Lectures 10-12

Question 1

What are the two main definitions of sleep?

Answer 1

Behavioural: A normal absence of consciousness.

Electrophysiological: A pattern of specific brain wave activity.

Question 2

What is the transition from waking to ‘sleep’ associated with?

Answer 2

An overall decrease in neuronal activity.

Question 3

Why is sleep NOT a global ‘turning down’ of brain activity?

Answer 3

It’s a deliberate and active process:

Sleep is a series of precisely controlled brain states and the sequence is determined by activity of specific brain nuclei.

Question 4

Why do we sleep?

Answer 4

Sleep is a basic homeostatic function that occurs in some fashion in all multicell organisms.
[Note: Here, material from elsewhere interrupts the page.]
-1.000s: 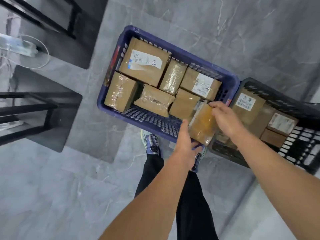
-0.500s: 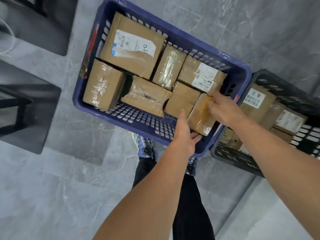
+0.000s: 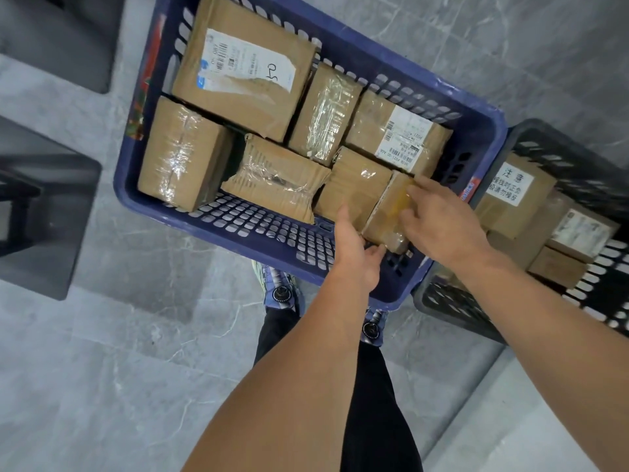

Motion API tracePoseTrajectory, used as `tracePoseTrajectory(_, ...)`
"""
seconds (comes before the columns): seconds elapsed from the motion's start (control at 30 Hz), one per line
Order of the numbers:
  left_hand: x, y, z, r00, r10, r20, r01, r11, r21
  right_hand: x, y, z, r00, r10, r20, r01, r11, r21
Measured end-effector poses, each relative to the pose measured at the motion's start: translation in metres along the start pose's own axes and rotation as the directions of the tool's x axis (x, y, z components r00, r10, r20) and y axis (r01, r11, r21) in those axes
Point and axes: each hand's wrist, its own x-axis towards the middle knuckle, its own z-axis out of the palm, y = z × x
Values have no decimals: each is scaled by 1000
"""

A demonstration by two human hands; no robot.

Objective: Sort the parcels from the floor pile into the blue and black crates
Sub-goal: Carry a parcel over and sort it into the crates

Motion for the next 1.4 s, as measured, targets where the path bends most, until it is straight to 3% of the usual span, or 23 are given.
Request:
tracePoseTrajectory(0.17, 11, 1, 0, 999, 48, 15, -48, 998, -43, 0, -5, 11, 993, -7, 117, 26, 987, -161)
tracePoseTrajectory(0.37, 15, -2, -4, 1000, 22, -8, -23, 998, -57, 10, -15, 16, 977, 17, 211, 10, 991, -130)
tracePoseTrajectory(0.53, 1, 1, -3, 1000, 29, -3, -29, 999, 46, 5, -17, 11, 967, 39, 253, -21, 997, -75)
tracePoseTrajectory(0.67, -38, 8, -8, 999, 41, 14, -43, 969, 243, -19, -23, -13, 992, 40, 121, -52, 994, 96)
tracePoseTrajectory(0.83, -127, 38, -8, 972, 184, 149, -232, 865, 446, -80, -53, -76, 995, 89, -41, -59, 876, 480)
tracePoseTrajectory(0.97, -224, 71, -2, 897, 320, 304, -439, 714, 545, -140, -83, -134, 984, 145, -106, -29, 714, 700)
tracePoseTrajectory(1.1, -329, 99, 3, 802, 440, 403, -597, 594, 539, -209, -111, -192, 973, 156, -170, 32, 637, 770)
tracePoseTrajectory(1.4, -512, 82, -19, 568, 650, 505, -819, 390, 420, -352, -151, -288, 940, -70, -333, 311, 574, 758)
The requirement for sleep increases with the time spent awake.

Question 5

What is the relationship between sleep duration and organism size?

Answer 5

The duration of sleep appears to increase with organism size.

Smaller organisms tend to alternate between short bouts of sleeping/waking - suggested due to reduced capacity for wakefulness or as a requirement for increased vigilance

Question 6

Describe the general trend of sleep duration in humans as they age.

Answer 6

From when you are born, there is a downwards trend from ~16 hours of sleep to ~6-7 hours per night.
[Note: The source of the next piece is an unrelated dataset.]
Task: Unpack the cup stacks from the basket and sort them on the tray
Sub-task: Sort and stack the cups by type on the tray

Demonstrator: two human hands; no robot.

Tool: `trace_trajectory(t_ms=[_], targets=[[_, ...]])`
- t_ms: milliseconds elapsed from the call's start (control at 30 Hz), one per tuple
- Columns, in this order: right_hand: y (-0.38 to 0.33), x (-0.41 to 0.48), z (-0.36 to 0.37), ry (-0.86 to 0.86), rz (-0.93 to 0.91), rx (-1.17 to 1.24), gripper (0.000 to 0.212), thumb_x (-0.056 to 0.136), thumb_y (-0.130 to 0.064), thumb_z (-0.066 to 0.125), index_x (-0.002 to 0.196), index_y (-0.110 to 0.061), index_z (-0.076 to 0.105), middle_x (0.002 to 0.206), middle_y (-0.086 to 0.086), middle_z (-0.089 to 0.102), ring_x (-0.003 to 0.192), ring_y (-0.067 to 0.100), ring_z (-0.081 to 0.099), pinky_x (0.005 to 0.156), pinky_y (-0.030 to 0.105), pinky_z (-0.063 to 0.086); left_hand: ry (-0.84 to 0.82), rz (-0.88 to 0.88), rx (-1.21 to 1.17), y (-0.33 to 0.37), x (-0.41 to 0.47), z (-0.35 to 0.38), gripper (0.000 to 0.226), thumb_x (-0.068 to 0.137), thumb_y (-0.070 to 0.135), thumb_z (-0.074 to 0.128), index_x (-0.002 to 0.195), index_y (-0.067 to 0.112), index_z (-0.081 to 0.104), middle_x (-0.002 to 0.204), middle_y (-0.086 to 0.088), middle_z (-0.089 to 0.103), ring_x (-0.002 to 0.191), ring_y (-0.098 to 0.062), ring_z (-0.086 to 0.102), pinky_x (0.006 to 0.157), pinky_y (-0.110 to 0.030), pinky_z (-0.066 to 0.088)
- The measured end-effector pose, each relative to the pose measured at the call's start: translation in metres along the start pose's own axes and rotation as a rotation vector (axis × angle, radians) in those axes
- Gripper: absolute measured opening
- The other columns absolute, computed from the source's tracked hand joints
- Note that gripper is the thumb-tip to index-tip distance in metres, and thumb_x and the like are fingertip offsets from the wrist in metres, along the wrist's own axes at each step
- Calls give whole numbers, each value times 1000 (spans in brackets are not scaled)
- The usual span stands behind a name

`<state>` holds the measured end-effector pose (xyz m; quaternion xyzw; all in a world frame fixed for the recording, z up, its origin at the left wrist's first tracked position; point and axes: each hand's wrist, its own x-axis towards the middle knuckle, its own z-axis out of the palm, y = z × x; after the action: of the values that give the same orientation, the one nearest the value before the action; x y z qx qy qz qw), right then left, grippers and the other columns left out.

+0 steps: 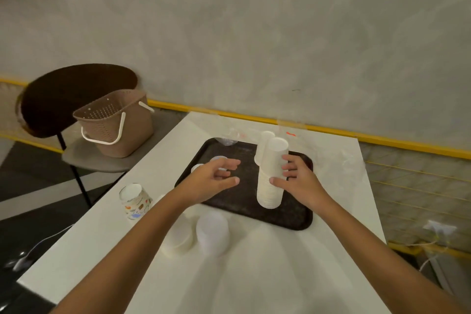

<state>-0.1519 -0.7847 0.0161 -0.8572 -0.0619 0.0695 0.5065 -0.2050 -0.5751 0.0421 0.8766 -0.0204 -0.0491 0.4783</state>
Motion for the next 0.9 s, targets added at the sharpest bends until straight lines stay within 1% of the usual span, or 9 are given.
trace_trajectory(t_ms=[67,167,300,433,500,633,700,800,900], targets=[[0,-2,9,-27,-3,17,63,79,-20,71,132,-19,38,116,-1,47,103,14,49,92,31,43,-5,-13,2,-10,-10,-5,35,87,20,62,121,26,55,118,11,55,111,-6,54,85,-12,43],[0,-4,24,-56,3,23,56,81,-22,69,130,-19,40,113,-3,47,102,14,49,84,25,42,14,-42,19,-24,-18,-13,35,87,24,62,122,27,56,121,12,56,110,-9,56,92,-23,47],[-2,-4,42,-96,26,28,51,82,-23,68,127,-20,44,114,-2,49,99,12,49,68,17,41,28,-60,20,-36,-21,-24,28,88,24,59,115,32,55,108,14,58,102,-5,57,80,-15,45],[-8,-1,60,-128,69,24,47,84,-23,66,126,-19,46,113,-1,49,99,12,50,79,23,43,4,-79,6,-47,-16,-35,24,88,24,59,111,33,56,106,12,59,103,-8,57,85,-22,45],[-9,-1,69,-146,107,18,46,84,-23,66,126,-18,47,113,0,49,99,13,50,82,25,42,-44,-92,19,-52,-10,-39,23,88,24,60,109,33,56,108,9,60,104,-10,58,86,-21,45],[-4,-5,87,-155,194,34,46,84,-23,67,126,-18,48,114,2,51,97,13,51,81,23,40,-186,-110,85,-63,5,-48,25,88,25,60,112,31,56,105,8,60,98,-6,57,75,-8,40],[-2,-8,95,-139,231,46,46,84,-23,66,126,-18,48,113,1,50,97,13,51,80,23,40,-234,-112,96,-69,13,-55,24,88,26,60,111,33,56,107,9,60,97,-4,57,75,-8,41],[0,-10,105,-102,275,63,46,83,-23,67,125,-18,48,113,1,51,96,12,51,79,22,39,-290,-96,104,-77,23,-65,23,88,28,60,109,36,56,116,8,60,103,-7,59,83,-15,43],[2,-12,117,-61,315,80,47,82,-22,68,124,-17,49,110,1,50,99,14,52,81,22,39,-325,-84,101,-84,29,-71,20,87,29,61,103,41,56,108,12,61,102,-5,58,79,-13,42]])
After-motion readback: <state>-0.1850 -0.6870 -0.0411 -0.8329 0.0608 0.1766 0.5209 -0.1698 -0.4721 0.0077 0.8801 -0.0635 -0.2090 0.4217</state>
This goes from 16 -> 12 hours in the first year, then 12 -> 10 hours when you are 10 years old, and sloping down from 10 -> 8 and below once you’re 20 years old.

It’s also not just the amount of time that you sleep for that changes, it’s also the patterns of sleep (when a child it’s more sporadic, adults it’s more consistent).

Question 7

Why do you need to sleep?

Answer 7

Across all organisms, we know that sleep is critical for the maintenance of cognitive function - without sleep you will die.

STUDY: used electrophysiological recordings in rats and just as they were showing that they were about to sleep, they would then shake the cage keeping them in perpetual sleep deprivation.

After 2 weeks, the rats would die. This is impressive given their relative lifespan.

Question 8

What is the main methodology to measure sleep?

Answer 8

Electroencephalography (EEG).

Question 9

What are the main advantages of using EEG in sleep research?

Answer 9

It provides a continuous recording of brain activity.

It’s cheap and non-invasive - it can be taken home to be worn during sleep.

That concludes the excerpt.